The Trustees of the Charity for the F Matthias Alexander Technique are piloting what we call a “legacy project” with the aim of recording and storing material about first-generation teachers trained by F M Alexander. The first subject of the project will be Margaret Goldie (1905-1997).Anyone who knew Miss Goldie, either in a personal capacity or as a pupil, is invited to contact the Charity with a view to participating in the project: https://www.fmatcharity.org/legacy-project.htmlEmail us on enquiries@atfriends.org

Being With Erika and Marjory Barlow, London 1998 #16

I forget the exact sequence of events, but I think it was at the Manchester STAT Conference that Marjory Barlow invited Erika to come and visit her when she was next going to be in London. When that time came Erika was staying with me, so I drove her to Marjory’s apartment near Swiss Cottage and joined them for tea.

After my spell of lessons with Marjory in the mid-eighties I had only intermittent contact with her at various STAT meetings. On one occasion, when I was still Chair of STAT, I asked Marjory to host a meeting of senior representatives of the different “streams” of the Technique at which the question of what to do about a school that was considered by some to have “gone rogue” would be addressed. Marjory had to play the role of “the authority”; the representative of the dharma, so to speak. Whilst the discussion about the various “goings-on” at the school in question was progressing, Marjory at one point gave me a dig in my ribs with her elbow and whispered, “Well you know what old Gurdjieff said don’t you; that sooner or later everything turns into its opposite, and this is an example of just that.” 1

With this in mind, and already by then being quite familiar with Erika’s views on a number of Alexander-related matters, I was anticipating another fascinating encounter. I had seen them together before of course; at Erika’s Memorial Lecture in 1985 (when they had a different recollection about the role of table-work during the Ashley Place training course), at the Brighton Congress in 1988 and more recently at the Manchester STAT Conference, but this was something more intimate. How were they going to interact? Given all that Erika and, to a lesser extent, Margaret Goldie had told me about the development of Alexander’s work and the split between the two groups of students at Ashley Place (see The First Training Course in 1931: a different perspective), I felt that here was an opportunity to gain some insight into the fruits of their different understanding and focus.

Most of the conversation was very light – chit-chatting about people they knew or had known. It was, in fact, at this tea party that I heard Marjory’s story about Margaret Goldie and FM’s ashes (see Lessons With Miss G, 10: Some Meaningful Tittle-tattle). At some point Marjory began to talk about the need to keep Alexander’s teaching just as it had been taught to them. I knew that Erika had a different perspective on this issue, and wondered how she might deal with it. But Erika could always find an angle from which to respond which neither complied with nor contradicted what another person was saying. She just moved the conversation seamlessly along – something at which she was a master. “Well” she would often say, “one has to get along with people.” What I witnessed in her, however, evidenced an inner freedom from reaction. She could allow another person to have their own opinion without it disturbing her equanimity.

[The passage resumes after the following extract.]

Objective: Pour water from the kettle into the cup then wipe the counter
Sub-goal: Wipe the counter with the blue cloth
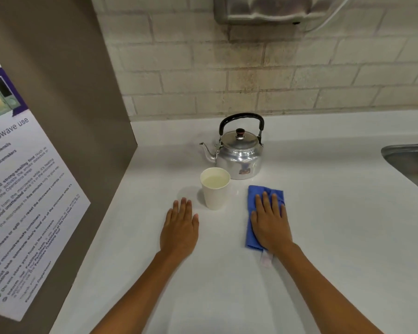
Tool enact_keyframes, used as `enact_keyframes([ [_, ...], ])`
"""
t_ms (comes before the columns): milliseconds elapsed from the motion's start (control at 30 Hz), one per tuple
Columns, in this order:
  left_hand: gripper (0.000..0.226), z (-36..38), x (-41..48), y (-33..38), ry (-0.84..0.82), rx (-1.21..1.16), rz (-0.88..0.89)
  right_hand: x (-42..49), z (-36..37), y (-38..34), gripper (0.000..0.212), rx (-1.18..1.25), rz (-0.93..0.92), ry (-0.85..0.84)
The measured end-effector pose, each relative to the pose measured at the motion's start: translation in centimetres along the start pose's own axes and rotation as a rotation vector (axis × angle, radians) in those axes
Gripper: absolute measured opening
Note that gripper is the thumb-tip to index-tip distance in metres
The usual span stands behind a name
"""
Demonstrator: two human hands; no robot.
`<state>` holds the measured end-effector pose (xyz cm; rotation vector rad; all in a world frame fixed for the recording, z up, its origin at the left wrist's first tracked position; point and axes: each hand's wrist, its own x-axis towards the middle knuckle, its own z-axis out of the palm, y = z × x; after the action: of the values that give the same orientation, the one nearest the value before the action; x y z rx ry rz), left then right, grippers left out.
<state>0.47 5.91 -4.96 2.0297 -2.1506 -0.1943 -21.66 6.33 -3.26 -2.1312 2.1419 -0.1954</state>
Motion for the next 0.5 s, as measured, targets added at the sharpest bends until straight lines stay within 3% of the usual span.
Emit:
enact_keyframes([
  [233,0.053,0.1,0.2,-0.4,-0.01,0.009,0.002,-0.3,0.6,2.9,0.049,0.052,-0.37,-0.038],
  [400,0.053,0.1,-0.1,-0.1,0.013,0.012,0.005,2.3,-0.3,4.7,0.047,0.148,-0.323,-0.056],
  [500,0.053,0.1,0.0,0.0,0.014,0.024,0.004,4.0,0.1,2.7,0.046,0.165,-0.408,-0.083],
])
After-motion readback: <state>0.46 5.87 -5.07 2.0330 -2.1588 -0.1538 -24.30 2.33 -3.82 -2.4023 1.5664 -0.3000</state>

Somehow the interaction reminded me of Hermann Hesse’s novel Narcissus and Goldmund 2; not by any means in the personal details of their lives – the parallel does not stand up to scrutiny as Erika could not at all be described as Dionysian any more than Marjory could be described as Apollonian. No! It was the fact that Marjory, despite the quarrel with FM in the 1950’s, had – like Narcissus in Hesse’s novel – stayed, as it were, “in the monastery” and risen to be the “abbot”, whereas Erika had, like Goldmund, gone out into the world in search of adventure and knowledge, and had a different understanding of Alexander, his ideas and life itself. Marjory had a mission; to look after the Technique and to transmit it in its purity; to not change a thing. Erika chose to put it and herself to the test in the maelstrom of Life, and thereby to hone her understanding on the wheel of experience. Both of these octogenarian “living treasures” were indubitably evolved human beings; not only did they have the wisdom which comes from a long life, but also they were replete with the palpable energies which ensue from several decades of work on oneself. I had and have tremendous respect for both of them.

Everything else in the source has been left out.